In this post, I’ve already written about the necessity of adding context by properly giving the names of classes and methods. Because of that, you shouldn’t overdo it by adding too much context for elements that are a part of them. It becomes unnecessary because we already know it from the rest of the code. For example, when we have a simple DTO class UserDto, then we don’t have to use the word user in every variable name in this class. Nobody will have doubts that the variable id is the user identifier, because it already results from the context given by the name of UserDto class.


Personally, not once I came across some cases of breaking the above rules. What is interesting it was mostly when I was working on the Android projects. I think that the reason is that mobile projects are usually much smaller than the backend. It is often that only one person works on the mobile app, so he thinks that he doesn’t have to pay so much attention to the purity of the code. Unfortunately, the Android project is rarely developed from the beginning to the end by one company, and thus another developer has to face someone else’s code. I was that another developer more than once. Then I have seen some mixed names for the same elements of code, some jokes, and also a lot of dis-informative contexts. These problems are often hard to fix because they require much time to understand them first and only then you can start with refactoring.

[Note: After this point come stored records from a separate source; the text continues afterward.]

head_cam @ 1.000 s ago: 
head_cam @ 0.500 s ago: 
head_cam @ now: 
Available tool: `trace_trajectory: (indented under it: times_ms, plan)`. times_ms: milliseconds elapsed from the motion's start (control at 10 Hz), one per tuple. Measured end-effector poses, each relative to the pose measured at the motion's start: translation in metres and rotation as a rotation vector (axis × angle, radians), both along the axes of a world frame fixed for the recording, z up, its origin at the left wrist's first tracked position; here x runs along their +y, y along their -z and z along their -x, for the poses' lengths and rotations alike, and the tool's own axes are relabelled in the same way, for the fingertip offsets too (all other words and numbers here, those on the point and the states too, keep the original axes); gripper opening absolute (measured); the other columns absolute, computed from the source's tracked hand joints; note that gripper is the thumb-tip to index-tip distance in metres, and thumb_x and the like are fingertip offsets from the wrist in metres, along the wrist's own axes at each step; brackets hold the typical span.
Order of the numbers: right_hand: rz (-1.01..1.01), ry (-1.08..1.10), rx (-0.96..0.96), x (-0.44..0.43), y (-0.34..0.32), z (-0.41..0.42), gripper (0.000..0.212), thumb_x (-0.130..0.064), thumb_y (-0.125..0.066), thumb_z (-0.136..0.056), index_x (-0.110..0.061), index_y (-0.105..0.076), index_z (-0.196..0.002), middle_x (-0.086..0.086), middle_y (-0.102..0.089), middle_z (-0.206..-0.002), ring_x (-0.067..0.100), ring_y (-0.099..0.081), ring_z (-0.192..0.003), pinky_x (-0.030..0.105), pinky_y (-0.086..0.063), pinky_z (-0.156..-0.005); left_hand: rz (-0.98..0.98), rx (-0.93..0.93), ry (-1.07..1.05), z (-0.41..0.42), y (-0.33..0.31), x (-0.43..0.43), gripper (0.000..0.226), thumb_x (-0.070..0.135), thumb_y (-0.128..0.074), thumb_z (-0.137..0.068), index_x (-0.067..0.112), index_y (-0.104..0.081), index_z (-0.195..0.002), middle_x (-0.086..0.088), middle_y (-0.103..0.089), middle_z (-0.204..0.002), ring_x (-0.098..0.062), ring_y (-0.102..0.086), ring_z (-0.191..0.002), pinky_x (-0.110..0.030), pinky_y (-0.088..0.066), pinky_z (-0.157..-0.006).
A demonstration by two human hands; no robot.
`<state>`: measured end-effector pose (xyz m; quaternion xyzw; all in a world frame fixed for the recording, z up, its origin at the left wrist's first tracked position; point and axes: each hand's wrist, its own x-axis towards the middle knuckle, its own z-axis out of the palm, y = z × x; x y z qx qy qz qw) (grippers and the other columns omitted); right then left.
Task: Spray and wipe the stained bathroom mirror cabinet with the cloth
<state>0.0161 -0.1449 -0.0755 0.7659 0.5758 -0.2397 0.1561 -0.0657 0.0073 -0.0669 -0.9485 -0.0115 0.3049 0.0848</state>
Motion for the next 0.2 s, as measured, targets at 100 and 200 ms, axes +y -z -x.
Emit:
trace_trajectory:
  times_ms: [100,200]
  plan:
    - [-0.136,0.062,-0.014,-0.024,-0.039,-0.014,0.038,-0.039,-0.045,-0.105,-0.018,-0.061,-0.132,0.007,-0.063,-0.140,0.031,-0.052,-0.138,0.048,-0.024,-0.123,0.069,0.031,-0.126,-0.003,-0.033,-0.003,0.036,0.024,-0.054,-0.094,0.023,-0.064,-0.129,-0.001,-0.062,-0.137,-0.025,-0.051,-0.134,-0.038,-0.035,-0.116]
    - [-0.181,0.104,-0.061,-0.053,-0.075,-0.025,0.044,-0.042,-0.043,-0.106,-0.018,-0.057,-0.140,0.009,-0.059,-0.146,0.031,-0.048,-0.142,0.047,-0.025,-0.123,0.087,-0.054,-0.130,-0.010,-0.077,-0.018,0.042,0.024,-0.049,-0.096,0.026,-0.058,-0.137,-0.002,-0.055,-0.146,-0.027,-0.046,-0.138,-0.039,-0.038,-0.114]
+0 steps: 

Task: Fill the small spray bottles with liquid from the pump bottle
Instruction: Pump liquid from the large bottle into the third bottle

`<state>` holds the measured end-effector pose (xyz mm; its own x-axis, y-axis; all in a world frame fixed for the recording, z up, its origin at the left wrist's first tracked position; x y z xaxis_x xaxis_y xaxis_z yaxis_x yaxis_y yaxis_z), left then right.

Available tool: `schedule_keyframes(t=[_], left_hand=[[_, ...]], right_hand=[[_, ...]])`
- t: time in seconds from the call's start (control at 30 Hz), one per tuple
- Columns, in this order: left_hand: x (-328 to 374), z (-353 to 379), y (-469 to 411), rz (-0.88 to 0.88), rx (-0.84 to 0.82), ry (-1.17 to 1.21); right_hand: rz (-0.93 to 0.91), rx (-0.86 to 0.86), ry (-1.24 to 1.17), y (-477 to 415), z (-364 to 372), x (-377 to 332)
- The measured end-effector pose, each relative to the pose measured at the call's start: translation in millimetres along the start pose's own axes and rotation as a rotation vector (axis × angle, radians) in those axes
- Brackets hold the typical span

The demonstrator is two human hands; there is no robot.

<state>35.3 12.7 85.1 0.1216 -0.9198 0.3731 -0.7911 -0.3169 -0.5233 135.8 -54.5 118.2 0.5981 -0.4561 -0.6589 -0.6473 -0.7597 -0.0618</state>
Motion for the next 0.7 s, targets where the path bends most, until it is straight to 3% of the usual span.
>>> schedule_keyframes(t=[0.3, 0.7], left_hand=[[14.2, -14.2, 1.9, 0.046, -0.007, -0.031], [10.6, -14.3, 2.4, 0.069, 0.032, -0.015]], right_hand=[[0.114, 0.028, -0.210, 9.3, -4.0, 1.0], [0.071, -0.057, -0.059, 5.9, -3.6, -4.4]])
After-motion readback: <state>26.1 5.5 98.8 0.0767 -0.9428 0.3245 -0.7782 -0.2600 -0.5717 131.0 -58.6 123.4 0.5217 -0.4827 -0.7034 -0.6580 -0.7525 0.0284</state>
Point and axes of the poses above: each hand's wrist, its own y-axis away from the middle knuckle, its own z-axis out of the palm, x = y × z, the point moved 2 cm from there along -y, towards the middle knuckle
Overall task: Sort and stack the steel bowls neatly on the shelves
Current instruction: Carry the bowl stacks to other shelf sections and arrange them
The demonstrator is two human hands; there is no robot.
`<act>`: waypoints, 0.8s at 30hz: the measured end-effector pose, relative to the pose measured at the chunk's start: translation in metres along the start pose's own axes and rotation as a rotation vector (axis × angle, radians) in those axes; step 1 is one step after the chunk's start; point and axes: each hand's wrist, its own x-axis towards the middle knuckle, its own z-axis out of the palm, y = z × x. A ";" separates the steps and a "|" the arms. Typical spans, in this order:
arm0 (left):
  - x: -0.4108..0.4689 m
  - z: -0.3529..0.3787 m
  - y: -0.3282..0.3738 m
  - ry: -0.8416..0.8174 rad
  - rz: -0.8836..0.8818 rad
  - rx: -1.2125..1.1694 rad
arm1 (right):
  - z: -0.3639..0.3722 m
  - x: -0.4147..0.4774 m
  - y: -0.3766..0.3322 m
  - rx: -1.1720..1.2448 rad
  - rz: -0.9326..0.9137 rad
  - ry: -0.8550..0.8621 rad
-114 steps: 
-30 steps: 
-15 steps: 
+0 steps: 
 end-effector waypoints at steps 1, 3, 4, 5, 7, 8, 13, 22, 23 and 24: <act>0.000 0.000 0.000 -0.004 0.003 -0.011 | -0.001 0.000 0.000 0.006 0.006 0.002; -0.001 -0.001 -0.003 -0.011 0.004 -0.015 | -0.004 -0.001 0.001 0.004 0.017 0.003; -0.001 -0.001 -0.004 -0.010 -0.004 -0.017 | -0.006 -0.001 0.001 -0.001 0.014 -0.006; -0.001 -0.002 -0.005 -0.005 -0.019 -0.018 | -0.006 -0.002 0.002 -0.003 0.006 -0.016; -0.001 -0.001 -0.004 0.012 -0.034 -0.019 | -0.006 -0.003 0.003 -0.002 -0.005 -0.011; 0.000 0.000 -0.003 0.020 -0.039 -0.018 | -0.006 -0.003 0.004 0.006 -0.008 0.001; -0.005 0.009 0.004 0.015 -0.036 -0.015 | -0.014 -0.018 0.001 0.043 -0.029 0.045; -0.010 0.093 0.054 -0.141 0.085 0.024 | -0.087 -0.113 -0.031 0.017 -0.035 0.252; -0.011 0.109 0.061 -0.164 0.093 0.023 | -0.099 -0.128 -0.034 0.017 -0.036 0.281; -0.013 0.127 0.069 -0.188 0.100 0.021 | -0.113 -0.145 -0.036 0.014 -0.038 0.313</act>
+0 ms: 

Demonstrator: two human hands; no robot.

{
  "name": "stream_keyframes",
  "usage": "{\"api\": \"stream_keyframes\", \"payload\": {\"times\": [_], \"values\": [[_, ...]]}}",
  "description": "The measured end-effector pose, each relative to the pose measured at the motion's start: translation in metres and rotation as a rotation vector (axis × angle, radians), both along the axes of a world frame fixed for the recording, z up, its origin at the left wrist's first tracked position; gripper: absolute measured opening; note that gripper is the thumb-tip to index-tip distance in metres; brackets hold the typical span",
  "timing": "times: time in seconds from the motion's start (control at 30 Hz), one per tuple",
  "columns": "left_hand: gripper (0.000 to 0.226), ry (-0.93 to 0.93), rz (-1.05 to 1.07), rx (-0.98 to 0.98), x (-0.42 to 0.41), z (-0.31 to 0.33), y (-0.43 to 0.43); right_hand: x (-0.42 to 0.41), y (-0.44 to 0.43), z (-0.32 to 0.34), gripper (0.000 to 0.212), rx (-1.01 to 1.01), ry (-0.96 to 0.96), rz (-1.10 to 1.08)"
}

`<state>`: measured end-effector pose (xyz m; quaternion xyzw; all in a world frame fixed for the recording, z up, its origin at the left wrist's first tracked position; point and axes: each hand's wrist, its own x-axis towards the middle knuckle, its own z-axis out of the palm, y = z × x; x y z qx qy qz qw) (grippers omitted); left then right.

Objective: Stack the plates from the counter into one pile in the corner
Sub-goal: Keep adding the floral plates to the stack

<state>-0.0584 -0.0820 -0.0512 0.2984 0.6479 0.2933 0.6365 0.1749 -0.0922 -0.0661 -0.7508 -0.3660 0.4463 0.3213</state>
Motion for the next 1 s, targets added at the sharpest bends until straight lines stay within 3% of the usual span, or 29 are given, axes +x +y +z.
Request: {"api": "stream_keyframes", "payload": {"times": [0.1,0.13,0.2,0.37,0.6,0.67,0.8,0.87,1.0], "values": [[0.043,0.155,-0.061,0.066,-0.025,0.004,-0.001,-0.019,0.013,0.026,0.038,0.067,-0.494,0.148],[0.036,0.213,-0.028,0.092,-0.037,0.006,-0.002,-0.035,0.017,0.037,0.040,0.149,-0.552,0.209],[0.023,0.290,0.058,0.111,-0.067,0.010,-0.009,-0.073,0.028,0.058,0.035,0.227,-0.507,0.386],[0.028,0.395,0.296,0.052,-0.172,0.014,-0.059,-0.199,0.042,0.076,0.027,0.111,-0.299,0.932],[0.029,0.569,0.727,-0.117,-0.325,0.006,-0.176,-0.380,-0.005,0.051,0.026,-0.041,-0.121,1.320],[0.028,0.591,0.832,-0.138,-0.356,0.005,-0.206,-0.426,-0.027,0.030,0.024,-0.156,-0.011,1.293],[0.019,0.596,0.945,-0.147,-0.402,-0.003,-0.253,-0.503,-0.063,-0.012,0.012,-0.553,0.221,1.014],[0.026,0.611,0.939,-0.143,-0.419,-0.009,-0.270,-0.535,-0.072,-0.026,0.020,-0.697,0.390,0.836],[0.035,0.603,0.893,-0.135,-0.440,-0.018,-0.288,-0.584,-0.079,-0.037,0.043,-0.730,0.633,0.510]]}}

Like in the first post, I remind you that the content of this series is based on Robert C. Martin’s Clean Code: A Handbook of Agile Software Craftsmanship book. I hope that in this post I gave you a wide and handy range of advice about naming in programming. The best would be to stick to all of them, but I think the most important thing is to remember that the code we write is not just for us, but for others as well. And with this cool conclusion, we can end this post, but before that, I would like to express my interest in your opinion. So, are there any other good or bad habits you have come across or applying to? I encourage you to think about it and share your thoughts by leaving a comment.